Space Marine Project.

The repository contains the game illustrated gifs below, the assets are free and can be found on PixelGameArt.

alt text alt text alt text alt text alt text alt text alt text

My main goal when I first started this game was to make a 2d-platformer with a decent code architecture, something which I would be able to reuse code in the future or extend to a "real project". By no means, I wanna say a real project has to have a perfect architecture or be completely extendable. I believe every project has its purpose and by the time I started this one I wanted to make it as much maintainable, manageable and clean as possible. Something 100% doable!

I wanted as well to apply the appropriated design patterns to the common problems I would have during the development. Because its super easy to do, they are very well documented everywhere!

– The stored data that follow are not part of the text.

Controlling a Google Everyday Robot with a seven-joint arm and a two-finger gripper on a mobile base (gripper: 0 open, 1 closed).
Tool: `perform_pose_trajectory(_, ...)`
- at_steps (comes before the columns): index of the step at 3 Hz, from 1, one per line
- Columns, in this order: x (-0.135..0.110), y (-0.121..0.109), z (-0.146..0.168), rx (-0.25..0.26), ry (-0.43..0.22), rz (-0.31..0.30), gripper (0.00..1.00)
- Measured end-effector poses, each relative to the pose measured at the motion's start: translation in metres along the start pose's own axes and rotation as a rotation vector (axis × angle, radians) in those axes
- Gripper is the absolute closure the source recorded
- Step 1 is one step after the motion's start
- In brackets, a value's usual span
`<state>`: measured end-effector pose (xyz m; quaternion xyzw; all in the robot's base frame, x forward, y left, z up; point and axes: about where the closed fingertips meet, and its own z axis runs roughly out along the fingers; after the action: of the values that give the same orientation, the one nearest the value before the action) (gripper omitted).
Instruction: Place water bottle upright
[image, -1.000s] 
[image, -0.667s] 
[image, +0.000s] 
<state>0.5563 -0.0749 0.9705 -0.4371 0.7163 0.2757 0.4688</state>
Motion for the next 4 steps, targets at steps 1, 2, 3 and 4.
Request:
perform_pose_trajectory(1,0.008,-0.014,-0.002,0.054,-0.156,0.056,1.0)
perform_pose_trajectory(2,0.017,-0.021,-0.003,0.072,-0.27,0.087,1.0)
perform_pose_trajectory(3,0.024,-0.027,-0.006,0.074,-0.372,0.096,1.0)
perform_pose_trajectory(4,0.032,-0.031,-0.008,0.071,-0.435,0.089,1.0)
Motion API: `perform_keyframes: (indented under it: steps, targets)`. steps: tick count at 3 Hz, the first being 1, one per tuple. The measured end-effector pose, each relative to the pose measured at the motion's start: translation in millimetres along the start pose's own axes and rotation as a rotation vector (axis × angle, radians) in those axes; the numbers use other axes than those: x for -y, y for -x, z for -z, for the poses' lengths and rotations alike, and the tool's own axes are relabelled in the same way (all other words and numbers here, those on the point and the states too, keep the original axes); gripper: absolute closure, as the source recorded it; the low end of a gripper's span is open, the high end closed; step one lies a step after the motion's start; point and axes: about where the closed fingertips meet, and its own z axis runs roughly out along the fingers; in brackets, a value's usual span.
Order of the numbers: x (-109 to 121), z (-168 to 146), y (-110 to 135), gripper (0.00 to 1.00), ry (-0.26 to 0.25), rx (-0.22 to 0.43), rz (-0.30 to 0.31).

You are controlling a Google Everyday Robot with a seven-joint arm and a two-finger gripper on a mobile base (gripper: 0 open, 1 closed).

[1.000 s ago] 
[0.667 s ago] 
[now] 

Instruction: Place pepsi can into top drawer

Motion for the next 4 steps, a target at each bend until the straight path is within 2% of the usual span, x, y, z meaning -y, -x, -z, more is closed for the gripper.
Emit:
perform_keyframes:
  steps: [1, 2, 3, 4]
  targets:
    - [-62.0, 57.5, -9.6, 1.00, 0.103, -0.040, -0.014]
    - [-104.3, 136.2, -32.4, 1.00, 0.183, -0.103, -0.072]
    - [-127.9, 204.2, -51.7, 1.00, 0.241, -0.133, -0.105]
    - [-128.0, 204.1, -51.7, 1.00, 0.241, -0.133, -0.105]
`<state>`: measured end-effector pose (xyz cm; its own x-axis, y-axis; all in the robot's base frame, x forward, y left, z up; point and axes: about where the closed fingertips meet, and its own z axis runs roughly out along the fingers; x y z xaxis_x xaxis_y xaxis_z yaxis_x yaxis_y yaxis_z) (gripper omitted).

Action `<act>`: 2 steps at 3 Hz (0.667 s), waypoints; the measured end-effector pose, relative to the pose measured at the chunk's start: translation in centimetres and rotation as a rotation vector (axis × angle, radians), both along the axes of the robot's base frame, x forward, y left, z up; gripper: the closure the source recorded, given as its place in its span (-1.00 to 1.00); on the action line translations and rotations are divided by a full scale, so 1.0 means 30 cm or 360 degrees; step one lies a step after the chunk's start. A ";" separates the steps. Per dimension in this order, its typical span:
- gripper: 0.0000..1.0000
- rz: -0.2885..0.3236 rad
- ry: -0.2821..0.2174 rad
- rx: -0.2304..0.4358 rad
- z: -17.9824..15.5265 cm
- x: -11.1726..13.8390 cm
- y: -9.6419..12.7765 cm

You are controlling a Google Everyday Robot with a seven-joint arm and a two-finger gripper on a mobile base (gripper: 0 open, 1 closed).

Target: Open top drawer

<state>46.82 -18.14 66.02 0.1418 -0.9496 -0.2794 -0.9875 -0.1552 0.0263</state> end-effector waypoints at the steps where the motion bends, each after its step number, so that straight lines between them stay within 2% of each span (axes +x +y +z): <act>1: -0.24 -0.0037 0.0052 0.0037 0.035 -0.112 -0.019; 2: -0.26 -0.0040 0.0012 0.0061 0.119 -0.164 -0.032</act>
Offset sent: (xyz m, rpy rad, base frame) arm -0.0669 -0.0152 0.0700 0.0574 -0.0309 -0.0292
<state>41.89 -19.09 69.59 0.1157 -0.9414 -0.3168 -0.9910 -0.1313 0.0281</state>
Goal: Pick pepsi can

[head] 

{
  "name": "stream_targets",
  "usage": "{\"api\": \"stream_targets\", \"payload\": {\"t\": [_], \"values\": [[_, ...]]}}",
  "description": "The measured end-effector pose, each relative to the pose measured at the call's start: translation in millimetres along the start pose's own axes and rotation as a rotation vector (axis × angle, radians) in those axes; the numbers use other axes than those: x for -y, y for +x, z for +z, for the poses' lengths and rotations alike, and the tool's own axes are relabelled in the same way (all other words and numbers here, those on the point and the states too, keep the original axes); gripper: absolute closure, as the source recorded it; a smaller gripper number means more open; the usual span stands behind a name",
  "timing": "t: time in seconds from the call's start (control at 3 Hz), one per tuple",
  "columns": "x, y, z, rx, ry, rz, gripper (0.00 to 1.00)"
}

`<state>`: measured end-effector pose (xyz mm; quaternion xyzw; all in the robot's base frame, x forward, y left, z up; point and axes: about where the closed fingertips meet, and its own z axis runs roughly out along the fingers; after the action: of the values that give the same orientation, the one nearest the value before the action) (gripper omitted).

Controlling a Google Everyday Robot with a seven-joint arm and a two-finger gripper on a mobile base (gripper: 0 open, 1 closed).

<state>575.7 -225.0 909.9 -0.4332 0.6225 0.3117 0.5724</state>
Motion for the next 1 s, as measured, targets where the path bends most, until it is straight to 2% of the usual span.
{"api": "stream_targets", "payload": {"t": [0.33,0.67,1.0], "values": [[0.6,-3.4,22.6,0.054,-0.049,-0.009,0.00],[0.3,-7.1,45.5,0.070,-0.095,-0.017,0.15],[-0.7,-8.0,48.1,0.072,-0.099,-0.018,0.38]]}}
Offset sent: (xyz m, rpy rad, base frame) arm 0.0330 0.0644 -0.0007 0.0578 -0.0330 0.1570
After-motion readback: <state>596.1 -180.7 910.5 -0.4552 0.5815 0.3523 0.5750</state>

All of it respecting perfectly the SOLID principles of OOP and maybe doing some TDD too ...

As you can tell this point, as I progressed over time, I've found more things to do in my life and I couldn't keep the same excitement as I had at the beginning. The project definitely doesn't have the "best ofs", but in my point of view its good enough to be maintainable and extendable, the code is also clean and well organized, I have implemented a few patterns for common problems and I tried to respect SOLID as much as possible, but for sure someone can find mistakes here and there. In my defense, a few facts have to be taken into account, this is a project done in a few months during my free time on the weekends, early mornings or evenings after working 8h and with no hopes to make money from it.

A final note, the game is still unfinished, there is plenty of stuff that can be done regarding the behaviors or the enemies, guns, upgrades, achievements, craft system, audio and all the game design stuff that demands a lot of tweaks and is time consuming. Feel free to make pull requests and contribute. I eventually will make some progress on my own, but don't expect a release date.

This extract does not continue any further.